### Work to complete
Select the lines of the records containing the word "base" and list them.
========
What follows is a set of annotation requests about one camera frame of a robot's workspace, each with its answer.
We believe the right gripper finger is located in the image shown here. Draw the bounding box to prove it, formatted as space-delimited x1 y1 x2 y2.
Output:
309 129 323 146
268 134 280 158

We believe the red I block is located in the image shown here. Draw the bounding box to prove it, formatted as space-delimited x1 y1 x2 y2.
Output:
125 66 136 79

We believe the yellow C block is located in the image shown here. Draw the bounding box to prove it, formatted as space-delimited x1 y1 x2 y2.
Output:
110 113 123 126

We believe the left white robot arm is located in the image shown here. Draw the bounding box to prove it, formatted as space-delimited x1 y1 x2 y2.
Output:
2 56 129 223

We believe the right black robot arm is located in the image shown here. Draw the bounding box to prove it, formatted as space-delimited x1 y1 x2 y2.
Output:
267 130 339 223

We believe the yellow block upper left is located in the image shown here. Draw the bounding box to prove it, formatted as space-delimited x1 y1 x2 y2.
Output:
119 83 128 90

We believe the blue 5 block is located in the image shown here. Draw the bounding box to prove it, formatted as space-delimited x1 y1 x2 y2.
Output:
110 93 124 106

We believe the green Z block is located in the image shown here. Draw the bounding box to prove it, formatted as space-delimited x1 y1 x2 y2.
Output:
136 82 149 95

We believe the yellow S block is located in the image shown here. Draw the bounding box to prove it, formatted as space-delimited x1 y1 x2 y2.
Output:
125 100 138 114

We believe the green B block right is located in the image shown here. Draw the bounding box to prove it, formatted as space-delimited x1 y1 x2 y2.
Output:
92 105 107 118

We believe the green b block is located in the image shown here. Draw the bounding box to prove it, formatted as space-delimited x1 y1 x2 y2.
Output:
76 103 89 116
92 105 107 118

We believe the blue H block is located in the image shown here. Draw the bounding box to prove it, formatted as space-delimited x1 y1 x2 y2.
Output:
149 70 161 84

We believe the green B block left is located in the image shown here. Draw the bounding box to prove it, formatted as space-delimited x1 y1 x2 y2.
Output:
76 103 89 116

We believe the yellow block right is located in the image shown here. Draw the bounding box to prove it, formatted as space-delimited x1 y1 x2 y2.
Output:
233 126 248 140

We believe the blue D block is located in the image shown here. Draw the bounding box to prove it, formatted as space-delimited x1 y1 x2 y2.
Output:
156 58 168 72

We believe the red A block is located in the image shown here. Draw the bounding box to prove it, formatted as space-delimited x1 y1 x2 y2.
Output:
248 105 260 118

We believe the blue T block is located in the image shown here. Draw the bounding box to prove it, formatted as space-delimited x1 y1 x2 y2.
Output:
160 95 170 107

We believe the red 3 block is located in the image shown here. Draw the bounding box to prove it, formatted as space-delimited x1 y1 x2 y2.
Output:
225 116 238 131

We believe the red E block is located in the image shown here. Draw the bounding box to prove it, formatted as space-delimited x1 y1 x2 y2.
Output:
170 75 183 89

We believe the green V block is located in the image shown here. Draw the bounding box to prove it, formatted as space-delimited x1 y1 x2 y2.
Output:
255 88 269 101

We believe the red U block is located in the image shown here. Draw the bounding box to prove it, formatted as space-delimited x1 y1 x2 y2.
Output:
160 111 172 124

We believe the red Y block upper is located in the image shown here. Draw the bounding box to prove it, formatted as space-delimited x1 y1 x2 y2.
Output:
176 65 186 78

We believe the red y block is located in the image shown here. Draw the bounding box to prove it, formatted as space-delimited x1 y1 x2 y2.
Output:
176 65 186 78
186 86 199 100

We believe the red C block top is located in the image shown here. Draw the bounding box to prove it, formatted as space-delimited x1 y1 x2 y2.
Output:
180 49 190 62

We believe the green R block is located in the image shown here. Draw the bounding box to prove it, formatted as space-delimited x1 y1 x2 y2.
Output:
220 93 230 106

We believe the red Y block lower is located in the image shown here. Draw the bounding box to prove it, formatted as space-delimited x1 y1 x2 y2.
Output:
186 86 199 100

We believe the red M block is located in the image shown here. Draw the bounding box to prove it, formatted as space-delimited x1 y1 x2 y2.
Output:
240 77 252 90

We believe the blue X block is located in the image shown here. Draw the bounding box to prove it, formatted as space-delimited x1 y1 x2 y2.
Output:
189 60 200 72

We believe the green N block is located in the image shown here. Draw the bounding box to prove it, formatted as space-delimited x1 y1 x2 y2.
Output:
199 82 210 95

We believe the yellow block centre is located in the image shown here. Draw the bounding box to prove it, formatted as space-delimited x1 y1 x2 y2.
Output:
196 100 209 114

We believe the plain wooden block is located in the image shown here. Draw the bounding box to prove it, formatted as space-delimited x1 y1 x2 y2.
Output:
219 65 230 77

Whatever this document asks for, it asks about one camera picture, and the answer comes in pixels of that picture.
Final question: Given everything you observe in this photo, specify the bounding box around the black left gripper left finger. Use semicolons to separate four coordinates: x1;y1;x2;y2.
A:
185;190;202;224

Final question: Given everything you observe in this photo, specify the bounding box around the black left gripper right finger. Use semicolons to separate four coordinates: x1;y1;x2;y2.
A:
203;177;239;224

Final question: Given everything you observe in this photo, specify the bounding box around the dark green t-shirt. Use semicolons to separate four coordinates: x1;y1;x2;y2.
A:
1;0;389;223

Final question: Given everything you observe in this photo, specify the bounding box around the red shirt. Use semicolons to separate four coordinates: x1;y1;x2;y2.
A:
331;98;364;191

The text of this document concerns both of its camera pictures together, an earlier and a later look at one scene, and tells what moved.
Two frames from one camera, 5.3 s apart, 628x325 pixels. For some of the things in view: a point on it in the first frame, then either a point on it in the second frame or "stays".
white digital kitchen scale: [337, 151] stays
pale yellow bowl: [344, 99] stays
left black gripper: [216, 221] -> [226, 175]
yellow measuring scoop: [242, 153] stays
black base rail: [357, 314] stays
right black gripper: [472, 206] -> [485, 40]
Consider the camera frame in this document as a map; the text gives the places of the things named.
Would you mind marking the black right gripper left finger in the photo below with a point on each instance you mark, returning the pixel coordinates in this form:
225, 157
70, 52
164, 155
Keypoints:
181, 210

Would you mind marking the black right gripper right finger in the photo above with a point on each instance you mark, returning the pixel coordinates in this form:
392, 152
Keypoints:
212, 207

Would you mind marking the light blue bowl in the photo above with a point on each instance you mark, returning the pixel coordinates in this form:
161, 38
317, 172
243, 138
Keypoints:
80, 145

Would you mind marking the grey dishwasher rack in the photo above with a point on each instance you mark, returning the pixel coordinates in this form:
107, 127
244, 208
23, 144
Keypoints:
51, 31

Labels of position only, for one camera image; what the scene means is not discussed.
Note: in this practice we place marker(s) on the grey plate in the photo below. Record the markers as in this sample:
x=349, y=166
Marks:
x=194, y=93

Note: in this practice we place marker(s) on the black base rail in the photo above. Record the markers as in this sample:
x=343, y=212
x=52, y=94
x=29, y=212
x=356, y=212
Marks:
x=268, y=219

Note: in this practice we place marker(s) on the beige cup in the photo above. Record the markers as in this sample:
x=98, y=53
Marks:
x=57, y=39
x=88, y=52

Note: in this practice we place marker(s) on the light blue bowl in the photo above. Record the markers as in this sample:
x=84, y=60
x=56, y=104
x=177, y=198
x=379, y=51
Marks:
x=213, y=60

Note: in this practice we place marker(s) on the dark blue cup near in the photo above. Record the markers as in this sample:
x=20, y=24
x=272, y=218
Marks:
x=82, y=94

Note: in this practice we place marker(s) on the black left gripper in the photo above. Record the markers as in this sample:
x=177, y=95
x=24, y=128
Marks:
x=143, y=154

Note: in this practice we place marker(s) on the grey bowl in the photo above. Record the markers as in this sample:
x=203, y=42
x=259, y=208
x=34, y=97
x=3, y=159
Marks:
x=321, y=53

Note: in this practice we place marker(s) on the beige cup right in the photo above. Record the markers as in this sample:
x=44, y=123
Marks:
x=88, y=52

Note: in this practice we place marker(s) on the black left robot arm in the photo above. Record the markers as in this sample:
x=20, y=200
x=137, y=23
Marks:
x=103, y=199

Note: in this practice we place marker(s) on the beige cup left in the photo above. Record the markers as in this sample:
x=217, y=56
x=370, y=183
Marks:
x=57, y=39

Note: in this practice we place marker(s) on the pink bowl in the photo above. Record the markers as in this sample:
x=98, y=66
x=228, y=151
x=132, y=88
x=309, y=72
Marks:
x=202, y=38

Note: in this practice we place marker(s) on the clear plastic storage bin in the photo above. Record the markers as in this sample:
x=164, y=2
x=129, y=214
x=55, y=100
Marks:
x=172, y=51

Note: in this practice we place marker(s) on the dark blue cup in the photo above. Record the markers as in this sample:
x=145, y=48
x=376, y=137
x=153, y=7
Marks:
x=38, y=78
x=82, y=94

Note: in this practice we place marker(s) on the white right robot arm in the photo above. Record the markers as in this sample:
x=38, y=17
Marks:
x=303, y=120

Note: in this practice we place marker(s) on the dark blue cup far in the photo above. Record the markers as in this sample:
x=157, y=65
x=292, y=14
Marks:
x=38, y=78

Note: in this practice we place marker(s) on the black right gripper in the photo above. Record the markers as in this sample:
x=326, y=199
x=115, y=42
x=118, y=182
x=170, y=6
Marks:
========
### Answer area
black base rail: [357, 314] stays
Note: in this practice we place marker(s) on the black base rail in the photo above. Record the markers as in this sample:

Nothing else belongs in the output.